PROBLEM TO WORK ON
Within the lines below, find those that hold the string "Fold" and copy each one.
※
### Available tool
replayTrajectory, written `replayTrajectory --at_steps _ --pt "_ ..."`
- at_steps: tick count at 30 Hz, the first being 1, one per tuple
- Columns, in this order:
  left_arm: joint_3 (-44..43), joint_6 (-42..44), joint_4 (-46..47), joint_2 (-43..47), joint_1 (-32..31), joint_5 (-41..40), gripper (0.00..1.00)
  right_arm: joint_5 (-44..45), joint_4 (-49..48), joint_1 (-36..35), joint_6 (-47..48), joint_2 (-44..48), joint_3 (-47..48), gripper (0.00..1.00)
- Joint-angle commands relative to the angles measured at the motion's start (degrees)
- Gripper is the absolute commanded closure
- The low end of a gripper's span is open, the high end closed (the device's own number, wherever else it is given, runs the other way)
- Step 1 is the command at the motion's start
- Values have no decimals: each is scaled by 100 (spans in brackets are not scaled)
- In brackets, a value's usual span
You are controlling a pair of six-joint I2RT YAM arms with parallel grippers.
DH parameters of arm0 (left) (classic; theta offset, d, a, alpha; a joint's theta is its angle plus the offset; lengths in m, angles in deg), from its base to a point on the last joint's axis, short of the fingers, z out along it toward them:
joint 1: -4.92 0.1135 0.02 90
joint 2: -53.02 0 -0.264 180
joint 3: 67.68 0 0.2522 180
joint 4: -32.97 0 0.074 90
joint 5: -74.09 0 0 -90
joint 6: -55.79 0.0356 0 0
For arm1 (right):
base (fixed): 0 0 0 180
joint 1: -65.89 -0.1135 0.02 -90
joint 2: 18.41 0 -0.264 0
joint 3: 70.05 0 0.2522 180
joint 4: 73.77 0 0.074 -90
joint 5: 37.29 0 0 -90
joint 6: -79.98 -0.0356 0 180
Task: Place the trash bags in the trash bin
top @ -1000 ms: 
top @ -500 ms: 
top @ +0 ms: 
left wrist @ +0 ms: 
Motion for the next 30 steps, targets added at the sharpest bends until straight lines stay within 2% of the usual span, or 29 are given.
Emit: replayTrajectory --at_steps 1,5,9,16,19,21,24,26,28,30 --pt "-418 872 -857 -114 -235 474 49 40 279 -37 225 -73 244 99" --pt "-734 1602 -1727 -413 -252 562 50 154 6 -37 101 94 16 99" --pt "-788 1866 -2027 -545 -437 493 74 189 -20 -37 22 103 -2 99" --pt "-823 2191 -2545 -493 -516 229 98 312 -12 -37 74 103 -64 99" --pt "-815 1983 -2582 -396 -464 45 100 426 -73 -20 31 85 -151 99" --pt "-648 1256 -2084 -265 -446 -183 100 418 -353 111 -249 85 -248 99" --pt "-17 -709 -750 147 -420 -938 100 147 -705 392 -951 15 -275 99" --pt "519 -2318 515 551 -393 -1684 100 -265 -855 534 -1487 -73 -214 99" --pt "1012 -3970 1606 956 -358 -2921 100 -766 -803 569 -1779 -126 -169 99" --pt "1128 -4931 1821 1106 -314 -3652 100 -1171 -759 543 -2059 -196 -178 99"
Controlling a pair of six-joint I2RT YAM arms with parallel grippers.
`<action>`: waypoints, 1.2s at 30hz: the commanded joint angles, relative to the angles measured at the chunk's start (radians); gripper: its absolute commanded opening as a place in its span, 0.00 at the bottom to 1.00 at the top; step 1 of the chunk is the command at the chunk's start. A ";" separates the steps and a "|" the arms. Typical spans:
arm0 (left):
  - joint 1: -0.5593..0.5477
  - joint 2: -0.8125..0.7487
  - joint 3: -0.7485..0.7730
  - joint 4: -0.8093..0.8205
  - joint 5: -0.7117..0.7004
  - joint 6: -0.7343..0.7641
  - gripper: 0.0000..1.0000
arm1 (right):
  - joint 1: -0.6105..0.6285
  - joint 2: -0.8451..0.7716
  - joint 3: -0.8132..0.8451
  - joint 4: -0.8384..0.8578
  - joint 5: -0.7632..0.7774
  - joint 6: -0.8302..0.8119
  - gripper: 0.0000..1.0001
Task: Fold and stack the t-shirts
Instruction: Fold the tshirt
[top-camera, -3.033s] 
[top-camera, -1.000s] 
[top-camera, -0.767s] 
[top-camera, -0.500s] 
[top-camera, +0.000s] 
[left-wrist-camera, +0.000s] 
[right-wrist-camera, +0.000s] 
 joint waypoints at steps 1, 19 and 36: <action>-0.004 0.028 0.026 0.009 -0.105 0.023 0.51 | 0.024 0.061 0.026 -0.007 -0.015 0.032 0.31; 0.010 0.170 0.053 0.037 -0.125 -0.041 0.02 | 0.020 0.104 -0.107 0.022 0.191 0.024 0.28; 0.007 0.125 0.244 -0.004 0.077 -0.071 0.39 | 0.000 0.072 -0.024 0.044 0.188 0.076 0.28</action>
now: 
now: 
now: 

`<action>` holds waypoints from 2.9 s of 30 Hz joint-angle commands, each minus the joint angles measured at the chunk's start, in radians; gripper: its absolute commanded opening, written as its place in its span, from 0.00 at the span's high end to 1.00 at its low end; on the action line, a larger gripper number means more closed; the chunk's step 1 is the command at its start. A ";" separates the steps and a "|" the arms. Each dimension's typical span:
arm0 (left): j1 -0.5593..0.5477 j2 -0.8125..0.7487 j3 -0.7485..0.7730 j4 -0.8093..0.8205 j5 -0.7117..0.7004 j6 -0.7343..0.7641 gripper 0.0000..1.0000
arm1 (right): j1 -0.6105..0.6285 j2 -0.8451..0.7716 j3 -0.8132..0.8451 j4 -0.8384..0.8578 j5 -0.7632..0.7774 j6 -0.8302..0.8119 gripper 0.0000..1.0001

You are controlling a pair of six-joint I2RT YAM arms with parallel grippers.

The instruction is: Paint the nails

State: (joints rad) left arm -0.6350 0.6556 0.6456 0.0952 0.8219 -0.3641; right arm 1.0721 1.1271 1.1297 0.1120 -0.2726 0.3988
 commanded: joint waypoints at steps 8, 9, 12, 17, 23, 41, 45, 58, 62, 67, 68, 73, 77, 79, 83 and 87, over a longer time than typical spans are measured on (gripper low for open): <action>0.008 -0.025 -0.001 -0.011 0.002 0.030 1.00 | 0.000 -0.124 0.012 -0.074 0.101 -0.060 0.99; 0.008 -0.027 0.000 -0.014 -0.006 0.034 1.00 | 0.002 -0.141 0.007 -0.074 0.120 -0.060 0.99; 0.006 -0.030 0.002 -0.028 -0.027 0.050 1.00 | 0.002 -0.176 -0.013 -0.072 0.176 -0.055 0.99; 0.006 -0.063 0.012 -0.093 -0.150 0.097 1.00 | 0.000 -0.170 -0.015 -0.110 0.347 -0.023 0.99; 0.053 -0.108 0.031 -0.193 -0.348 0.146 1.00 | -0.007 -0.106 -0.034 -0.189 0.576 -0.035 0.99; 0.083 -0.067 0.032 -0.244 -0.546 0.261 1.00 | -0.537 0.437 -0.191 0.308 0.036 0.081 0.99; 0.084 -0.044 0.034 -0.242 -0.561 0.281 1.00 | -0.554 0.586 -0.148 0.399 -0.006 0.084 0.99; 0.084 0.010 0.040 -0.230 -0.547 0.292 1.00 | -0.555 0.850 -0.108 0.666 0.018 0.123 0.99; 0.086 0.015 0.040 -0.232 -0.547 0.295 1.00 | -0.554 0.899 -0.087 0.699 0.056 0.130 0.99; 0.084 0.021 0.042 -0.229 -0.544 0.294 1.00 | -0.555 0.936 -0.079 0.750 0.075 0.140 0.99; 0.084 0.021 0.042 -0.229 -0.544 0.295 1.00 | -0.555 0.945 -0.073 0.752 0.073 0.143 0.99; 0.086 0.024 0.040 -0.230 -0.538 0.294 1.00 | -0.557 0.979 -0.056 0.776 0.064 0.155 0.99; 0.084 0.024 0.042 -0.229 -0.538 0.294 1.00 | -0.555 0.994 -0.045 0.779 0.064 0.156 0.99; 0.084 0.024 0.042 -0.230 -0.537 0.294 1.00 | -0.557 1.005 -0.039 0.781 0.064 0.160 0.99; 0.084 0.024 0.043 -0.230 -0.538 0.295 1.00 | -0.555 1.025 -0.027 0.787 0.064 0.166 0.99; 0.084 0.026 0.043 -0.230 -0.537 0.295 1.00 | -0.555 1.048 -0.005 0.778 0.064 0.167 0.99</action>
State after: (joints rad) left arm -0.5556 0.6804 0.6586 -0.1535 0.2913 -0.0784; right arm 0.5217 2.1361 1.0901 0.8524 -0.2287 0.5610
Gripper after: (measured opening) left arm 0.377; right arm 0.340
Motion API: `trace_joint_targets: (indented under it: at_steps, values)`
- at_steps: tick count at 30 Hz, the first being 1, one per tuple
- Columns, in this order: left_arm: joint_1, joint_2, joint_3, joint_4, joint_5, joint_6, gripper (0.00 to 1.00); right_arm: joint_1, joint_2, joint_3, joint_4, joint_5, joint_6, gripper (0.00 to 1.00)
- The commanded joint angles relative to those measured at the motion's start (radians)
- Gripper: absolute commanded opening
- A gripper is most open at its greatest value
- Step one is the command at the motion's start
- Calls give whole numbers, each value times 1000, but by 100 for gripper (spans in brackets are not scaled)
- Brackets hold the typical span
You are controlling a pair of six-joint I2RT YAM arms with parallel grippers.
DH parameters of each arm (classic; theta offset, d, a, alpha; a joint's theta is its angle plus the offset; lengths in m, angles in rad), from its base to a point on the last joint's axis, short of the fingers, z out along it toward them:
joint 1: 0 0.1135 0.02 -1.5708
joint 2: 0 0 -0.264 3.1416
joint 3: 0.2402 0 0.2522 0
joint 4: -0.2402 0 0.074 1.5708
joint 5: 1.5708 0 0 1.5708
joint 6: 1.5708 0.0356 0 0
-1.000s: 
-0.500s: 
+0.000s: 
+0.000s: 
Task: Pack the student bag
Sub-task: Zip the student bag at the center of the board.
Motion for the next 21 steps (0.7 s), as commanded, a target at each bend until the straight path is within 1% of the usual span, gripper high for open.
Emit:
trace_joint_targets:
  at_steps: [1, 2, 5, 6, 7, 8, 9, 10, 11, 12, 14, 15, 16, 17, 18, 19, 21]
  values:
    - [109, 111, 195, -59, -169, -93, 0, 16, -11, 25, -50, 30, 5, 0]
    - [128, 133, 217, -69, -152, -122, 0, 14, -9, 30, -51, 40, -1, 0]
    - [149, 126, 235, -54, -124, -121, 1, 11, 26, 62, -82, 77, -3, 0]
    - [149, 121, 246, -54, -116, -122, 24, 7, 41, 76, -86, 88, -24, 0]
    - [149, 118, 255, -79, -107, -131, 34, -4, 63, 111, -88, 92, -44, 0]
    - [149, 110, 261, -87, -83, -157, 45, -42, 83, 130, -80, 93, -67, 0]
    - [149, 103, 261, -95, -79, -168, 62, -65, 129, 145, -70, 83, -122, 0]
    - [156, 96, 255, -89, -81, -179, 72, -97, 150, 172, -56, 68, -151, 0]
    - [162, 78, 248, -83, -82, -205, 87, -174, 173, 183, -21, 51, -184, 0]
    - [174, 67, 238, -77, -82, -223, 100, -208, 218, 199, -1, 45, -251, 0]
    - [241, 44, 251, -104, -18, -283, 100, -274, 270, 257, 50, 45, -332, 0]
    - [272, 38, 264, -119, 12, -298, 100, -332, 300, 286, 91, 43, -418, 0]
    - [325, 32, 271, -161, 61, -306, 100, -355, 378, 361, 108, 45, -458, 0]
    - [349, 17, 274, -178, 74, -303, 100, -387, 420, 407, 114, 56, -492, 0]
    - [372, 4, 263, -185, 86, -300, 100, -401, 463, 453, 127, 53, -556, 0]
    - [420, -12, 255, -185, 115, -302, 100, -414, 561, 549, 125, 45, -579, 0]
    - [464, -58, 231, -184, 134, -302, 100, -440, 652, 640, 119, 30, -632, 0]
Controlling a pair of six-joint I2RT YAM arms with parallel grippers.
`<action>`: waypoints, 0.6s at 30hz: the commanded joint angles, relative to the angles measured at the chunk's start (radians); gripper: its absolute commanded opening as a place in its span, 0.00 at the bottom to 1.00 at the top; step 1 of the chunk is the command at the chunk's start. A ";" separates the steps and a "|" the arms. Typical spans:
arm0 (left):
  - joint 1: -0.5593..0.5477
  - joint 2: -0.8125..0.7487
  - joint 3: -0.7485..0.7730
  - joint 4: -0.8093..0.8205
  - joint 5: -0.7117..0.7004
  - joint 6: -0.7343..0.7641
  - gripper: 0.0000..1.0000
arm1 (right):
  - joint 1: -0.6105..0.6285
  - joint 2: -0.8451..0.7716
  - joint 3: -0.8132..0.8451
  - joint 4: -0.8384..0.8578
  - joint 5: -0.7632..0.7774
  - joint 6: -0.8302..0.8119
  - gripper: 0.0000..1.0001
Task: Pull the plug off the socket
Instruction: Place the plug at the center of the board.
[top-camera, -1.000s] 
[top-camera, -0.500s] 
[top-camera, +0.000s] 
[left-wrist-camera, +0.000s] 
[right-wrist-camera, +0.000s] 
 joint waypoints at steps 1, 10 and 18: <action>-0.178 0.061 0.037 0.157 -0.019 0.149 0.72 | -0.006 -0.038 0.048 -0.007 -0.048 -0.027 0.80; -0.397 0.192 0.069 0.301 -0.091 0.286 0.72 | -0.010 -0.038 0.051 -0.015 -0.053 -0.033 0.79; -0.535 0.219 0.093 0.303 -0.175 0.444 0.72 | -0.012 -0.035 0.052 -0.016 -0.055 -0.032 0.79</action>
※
OUTPUT OF THE TASK
Task: Fold and stack the t-shirts
Instruction: Fold the tshirt

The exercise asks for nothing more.